中国を舞台にした中国人作家の小説を読んだのは何年ぶりだろう。ましてや、中国の同時代作家の長編は初めてである。
『兄弟(BROTHERS)』(2005-06)は、中国の文化大革命の時代とその後の開放経済政策の時代に翻弄される二人の義兄弟、李光頭と宋鋼が主人公の小説である。
人間が自分の欲望のままに生き、政策や経済の波が押し寄せて町が変貌していくさまをありのままにグロテスクに描かれている作品なのだが、巻末の解説にあるとおり、現代中国がなぜ今のような姿になったのか、その当事者である中国人の姿を象徴的かつ喜劇的に描いてあるゆえに、顰蹙を買い同時に称賛もされたというのは読んでいて分かるような気がする。
読者にとっては不愉快きわまりない作品ということは、多くの場合本質を衝いているということだ。私個人は作品を読み終えて、大分前に19世紀のフランスの小説家バルザックの『ゴリオ爺さん』を読んだときに感じた不快感を思い出した。『兄弟(BROTHERS)』と『ゴリオ爺さん』とはストーリーは異なるものの、金の為なら何だってやる、すべてを吸い尽くそうとする飽くなき欲望を剥き出しにする点で、似ているように思った。

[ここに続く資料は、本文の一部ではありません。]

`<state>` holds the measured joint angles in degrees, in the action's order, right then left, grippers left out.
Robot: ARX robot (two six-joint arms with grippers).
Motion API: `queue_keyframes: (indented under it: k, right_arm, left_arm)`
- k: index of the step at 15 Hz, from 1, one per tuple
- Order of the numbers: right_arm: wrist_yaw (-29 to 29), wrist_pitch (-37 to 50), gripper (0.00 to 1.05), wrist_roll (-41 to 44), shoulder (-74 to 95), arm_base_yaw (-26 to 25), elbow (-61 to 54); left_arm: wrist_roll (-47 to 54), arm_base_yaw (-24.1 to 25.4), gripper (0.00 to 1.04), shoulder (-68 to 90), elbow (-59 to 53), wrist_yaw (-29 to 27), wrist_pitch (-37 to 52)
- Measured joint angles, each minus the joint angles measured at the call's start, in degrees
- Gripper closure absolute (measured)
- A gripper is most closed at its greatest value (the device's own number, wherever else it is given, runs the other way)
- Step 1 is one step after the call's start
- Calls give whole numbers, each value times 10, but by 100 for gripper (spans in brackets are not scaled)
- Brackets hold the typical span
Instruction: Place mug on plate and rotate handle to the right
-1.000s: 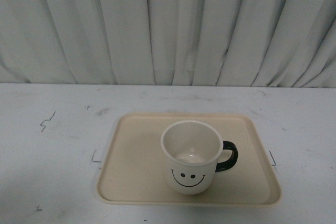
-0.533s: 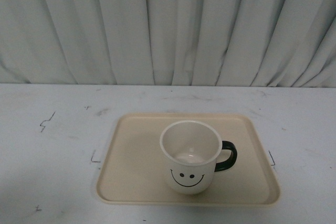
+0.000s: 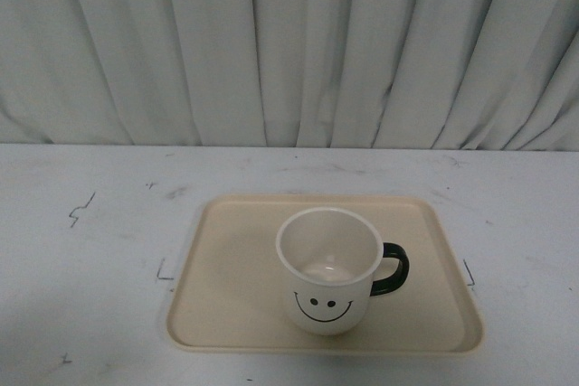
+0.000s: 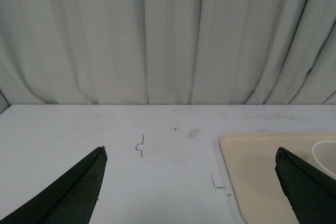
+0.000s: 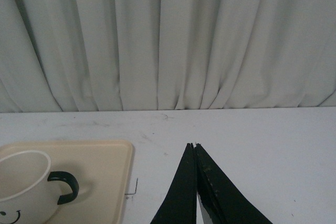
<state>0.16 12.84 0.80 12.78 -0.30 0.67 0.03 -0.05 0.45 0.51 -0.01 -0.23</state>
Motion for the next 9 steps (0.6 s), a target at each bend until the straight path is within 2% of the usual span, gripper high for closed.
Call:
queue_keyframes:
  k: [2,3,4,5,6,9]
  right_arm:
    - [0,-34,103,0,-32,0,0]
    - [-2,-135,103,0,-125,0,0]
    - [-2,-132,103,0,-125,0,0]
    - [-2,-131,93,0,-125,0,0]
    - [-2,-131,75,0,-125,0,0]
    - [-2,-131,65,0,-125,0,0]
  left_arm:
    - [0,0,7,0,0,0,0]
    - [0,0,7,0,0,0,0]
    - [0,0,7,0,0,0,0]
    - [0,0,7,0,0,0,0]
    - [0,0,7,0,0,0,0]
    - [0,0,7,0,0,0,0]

作品には自分の欲望をさらけ出して生きる人間と、その対極といっていい愚直で正義感の強い人間も登場する。その登場人物がどうなったかは、作品をお読みいただければわかるが、彼の末路について中国国内で批判的な意見があったということには、正直ホッとした。
現在の中国の若年層には文化大革命のことを知らない人たちもいるのだという。『兄弟(BROTHERS)』に出てくる文化大革命の姿は、少なくとも情報統制されたきれいな「革命」などではない、人々の実際の行為を描いているように思う。歴史は小説ではないという意見もあろうが、小説の方が年表を語られるよりもはるかに訴えるものがあることがある。のちの世代の歴史認識の風化は進むものだが、時の流れとともに埋もれてほしくない貴重な証言や新事実を得る努力へといたるまでの入口として、この作品に触れることも決して悪くない。